The eclipse of Thales was a solar eclipse that was, according to ancient Greek historian Herodotus, accurately predicted by the Greek philosopher Thales of Miletus. If Herodotus' account is accurate, this eclipse is the earliest recorded as being known in advance of its occurrence. Many historians believe that the predicted eclipse was the solar eclipse of 28 May 585 BC. How exactly Thales predicted the eclipse remains uncertain; some scholars assert the eclipse was never predicted at all. Others have argued for different dates, but only the eclipse of May 585 BC matches the conditions of visibility necessary to explain the historical event.
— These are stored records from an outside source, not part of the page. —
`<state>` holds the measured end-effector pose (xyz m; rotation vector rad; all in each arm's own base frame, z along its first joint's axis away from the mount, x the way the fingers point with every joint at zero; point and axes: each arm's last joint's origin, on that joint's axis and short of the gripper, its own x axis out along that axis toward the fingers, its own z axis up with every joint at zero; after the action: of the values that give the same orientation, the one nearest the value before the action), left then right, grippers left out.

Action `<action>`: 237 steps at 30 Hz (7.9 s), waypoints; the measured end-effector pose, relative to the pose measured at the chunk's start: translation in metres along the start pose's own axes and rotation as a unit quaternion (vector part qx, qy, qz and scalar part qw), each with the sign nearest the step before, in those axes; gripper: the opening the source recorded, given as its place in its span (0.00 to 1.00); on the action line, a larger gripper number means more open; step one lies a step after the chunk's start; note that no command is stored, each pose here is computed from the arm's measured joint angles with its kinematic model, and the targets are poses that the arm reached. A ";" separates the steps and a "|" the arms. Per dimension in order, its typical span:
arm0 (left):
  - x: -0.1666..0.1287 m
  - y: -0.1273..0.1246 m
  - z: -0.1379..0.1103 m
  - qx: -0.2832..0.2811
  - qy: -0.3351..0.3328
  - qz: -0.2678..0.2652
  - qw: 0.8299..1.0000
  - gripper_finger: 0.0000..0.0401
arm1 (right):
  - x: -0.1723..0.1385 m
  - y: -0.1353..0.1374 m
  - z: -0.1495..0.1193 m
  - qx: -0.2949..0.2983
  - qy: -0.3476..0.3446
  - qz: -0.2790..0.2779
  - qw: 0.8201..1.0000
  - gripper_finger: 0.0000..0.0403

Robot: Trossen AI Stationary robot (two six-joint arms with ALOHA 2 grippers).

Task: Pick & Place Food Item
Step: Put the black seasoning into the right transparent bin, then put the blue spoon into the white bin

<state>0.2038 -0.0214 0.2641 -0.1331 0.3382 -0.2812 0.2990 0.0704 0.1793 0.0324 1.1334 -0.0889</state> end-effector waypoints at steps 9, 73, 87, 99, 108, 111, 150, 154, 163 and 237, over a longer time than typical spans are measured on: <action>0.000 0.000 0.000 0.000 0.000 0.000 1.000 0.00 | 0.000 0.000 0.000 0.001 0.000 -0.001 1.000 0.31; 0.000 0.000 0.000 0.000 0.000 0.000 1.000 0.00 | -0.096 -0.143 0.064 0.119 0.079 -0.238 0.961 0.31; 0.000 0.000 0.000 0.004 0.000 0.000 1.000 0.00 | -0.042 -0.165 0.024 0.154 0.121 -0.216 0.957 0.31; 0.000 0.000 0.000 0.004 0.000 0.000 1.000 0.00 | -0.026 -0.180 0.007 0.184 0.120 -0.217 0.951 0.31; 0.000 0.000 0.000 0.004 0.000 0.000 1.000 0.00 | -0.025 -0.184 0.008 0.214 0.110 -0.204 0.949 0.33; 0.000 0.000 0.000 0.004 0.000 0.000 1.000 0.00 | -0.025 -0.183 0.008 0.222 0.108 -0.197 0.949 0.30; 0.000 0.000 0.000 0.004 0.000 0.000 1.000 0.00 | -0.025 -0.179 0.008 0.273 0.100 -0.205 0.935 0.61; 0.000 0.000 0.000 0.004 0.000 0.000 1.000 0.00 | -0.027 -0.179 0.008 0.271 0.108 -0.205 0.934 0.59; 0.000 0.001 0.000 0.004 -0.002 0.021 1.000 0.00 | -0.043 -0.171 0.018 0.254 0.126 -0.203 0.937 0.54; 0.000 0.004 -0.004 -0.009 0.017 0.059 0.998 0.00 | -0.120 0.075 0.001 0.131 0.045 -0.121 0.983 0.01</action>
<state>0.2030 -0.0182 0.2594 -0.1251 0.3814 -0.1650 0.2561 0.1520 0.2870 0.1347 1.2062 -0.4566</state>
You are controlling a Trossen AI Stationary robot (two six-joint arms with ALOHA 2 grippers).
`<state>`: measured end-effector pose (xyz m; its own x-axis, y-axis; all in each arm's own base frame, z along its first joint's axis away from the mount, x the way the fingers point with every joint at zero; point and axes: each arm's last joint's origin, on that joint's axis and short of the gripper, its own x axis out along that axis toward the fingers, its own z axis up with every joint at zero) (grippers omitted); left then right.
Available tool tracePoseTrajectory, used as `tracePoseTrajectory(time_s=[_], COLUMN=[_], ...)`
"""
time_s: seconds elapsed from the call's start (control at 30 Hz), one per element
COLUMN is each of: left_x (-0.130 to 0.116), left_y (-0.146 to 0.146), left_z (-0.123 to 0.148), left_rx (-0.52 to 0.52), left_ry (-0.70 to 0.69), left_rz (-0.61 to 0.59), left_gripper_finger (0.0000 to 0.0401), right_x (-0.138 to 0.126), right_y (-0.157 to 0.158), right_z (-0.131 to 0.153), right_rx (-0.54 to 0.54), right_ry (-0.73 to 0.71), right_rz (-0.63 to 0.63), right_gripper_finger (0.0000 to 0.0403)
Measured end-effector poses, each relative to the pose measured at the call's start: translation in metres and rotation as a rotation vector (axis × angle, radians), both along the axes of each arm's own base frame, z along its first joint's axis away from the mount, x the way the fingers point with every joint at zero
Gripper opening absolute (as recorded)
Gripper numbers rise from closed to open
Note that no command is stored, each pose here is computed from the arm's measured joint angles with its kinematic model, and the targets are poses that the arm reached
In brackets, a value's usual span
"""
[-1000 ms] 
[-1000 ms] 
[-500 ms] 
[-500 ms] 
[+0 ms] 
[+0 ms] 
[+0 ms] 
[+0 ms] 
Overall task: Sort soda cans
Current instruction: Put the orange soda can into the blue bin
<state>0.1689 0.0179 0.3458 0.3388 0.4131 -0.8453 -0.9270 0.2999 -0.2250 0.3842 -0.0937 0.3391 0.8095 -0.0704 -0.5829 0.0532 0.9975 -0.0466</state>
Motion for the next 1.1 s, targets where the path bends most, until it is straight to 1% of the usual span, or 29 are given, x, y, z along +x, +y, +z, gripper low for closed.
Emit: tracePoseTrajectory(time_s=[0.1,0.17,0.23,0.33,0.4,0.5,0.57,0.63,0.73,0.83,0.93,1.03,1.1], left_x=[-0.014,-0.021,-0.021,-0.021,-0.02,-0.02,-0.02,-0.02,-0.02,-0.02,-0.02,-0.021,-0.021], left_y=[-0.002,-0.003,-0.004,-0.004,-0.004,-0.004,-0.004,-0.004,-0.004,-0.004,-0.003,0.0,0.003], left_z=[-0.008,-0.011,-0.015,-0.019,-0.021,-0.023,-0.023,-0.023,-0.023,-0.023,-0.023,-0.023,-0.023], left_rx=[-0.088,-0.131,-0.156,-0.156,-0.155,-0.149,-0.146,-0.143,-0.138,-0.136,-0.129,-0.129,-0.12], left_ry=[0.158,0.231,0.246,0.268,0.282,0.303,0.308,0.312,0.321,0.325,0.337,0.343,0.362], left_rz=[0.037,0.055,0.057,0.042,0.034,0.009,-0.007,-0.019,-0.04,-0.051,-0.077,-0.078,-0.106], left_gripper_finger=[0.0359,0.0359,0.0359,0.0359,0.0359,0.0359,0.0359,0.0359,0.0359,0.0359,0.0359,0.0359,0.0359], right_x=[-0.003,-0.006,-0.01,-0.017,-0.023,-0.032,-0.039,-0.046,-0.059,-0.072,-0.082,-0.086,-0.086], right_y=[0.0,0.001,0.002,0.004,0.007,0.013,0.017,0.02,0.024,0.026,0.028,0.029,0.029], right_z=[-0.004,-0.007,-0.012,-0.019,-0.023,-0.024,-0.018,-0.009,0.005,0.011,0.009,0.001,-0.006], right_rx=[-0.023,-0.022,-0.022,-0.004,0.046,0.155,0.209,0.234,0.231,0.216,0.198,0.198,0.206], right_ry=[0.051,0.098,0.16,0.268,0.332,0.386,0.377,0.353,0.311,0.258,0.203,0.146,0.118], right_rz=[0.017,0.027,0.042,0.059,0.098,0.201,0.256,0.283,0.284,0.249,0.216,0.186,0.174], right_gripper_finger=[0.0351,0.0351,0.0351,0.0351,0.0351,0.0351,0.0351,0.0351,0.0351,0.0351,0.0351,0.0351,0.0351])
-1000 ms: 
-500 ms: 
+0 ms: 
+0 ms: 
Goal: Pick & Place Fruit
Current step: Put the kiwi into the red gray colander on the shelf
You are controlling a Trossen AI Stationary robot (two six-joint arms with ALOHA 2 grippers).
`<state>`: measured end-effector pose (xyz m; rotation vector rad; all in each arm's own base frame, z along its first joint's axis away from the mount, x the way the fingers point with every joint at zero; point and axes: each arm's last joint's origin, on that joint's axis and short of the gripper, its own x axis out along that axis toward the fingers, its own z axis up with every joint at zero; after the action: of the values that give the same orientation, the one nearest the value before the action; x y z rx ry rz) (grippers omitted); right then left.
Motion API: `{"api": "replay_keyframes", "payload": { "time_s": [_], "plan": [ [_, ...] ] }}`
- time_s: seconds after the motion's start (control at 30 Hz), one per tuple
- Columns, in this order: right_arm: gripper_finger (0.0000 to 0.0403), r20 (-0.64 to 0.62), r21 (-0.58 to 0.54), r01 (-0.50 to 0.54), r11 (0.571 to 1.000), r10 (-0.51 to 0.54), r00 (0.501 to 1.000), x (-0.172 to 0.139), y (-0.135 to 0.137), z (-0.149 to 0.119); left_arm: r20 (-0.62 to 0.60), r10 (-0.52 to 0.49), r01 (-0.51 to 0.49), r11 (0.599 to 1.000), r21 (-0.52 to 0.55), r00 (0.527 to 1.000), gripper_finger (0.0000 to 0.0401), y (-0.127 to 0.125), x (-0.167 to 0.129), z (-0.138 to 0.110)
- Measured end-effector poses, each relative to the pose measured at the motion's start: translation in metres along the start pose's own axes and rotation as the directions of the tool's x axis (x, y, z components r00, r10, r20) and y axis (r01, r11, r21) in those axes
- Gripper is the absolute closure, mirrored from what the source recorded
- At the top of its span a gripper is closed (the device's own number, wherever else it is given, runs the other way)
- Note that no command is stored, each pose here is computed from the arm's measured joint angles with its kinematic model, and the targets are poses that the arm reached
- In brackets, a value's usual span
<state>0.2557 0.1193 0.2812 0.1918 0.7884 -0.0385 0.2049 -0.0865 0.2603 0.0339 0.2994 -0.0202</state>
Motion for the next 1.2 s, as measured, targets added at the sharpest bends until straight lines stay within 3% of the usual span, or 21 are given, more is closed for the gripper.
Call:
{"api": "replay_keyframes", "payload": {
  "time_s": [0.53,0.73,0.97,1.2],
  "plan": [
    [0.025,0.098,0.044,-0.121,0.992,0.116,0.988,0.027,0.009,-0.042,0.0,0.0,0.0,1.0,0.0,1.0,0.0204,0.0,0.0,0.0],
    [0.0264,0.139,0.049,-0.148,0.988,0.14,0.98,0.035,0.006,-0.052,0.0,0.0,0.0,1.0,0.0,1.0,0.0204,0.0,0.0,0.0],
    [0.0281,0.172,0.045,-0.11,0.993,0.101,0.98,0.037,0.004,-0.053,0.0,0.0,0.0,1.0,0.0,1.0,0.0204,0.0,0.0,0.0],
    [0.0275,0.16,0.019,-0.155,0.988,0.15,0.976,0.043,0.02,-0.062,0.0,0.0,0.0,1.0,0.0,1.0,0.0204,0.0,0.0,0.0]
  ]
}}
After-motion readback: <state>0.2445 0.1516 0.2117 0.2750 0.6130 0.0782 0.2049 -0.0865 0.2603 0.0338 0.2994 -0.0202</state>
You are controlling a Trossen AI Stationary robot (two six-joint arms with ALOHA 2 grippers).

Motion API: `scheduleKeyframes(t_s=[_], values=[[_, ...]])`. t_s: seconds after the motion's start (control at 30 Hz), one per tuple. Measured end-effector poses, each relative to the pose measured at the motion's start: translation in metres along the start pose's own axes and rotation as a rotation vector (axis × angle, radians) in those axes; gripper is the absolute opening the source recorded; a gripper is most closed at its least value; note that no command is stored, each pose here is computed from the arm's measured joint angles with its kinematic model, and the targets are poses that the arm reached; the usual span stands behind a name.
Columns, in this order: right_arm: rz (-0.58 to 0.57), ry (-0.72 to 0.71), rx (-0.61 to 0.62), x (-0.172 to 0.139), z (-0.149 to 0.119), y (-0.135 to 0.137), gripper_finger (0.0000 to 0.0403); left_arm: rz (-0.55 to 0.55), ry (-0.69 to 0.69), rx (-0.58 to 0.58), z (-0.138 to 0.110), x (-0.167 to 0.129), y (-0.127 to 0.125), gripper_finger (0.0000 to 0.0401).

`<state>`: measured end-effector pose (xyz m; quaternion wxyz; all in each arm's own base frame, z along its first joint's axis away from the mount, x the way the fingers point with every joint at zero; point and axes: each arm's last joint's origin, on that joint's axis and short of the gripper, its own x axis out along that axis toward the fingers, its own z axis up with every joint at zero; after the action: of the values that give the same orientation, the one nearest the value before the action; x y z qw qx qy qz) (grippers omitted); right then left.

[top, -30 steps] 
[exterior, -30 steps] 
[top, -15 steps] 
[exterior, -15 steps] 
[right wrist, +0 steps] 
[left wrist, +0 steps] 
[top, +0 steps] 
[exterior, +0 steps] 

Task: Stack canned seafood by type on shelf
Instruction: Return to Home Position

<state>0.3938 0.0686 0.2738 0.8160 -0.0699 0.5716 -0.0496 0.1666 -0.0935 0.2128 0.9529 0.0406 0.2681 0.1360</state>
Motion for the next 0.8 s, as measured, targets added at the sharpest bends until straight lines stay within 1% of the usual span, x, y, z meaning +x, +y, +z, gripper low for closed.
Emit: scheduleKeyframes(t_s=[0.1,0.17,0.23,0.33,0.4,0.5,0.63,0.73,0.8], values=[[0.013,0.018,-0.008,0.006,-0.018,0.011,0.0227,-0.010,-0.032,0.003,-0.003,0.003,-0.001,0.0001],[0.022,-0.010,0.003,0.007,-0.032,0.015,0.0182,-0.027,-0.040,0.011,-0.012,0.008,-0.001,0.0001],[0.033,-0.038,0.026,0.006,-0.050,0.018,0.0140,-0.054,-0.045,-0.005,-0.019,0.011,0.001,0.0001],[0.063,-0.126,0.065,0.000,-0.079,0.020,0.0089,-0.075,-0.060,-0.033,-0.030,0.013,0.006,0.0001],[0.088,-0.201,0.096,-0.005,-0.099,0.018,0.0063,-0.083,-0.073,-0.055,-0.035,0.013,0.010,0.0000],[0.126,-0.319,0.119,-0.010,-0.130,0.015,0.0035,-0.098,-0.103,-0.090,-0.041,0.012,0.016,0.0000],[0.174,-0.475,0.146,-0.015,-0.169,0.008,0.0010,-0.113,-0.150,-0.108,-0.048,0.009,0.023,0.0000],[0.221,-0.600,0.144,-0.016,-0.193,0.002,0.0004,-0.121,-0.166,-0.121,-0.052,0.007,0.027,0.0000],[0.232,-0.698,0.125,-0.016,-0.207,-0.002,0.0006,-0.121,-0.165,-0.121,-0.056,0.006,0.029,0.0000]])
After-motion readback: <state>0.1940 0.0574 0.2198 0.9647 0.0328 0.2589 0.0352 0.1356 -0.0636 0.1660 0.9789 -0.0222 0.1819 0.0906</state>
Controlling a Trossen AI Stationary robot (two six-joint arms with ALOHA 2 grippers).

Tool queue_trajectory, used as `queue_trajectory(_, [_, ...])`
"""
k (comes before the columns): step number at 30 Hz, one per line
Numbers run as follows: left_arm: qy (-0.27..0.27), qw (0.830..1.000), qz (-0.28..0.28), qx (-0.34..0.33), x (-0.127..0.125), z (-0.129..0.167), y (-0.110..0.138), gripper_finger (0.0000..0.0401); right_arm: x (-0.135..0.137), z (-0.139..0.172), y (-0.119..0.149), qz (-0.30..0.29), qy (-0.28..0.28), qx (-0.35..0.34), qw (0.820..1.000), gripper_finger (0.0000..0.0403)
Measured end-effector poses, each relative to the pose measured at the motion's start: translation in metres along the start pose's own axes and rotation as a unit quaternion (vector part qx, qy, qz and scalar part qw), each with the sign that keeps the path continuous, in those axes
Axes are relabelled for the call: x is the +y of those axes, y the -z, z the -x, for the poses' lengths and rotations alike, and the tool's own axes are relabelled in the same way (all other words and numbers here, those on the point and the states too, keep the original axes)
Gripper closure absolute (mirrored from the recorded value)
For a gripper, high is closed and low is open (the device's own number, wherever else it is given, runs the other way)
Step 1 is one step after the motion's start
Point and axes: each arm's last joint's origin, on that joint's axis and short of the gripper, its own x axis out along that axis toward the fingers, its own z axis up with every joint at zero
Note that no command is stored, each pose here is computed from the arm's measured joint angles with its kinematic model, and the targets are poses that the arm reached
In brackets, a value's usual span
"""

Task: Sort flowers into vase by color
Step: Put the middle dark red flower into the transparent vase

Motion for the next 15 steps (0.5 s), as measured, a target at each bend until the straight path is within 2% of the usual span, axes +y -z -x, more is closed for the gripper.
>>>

According to Herodotus, the appearance of the eclipse was interpreted as an omen, and interrupted a battle in a long-standing war between the Medes and the Lydians. American writer Isaac Asimov described this battle as the earliest historical event whose date is known with precision to the day, and called the prediction "the birth of science".

The eclipse 
The eclipse peaked over the Atlantic Ocean at  and the umbral path reached south-western Anatolia in the evening hours. The Halys River, the presumed site of the battle mentioned by Herodotus, is just within the error margin for ΔT provided.

Herodotus' account
Herodotus' The Histories 1.73–74 states that a war started in that period between the Medes and the Lydians.

Thales' prediction
While doubt has been cast on the truth of the story, there are other accounts of it besides that of Herodotus. Diogenes Laërtius says that Xenophanes, who lived in the same century as Thales, was impressed with the prediction, and he also gives additional testimonies from the pre-Socratics Democritus and Heraclitus.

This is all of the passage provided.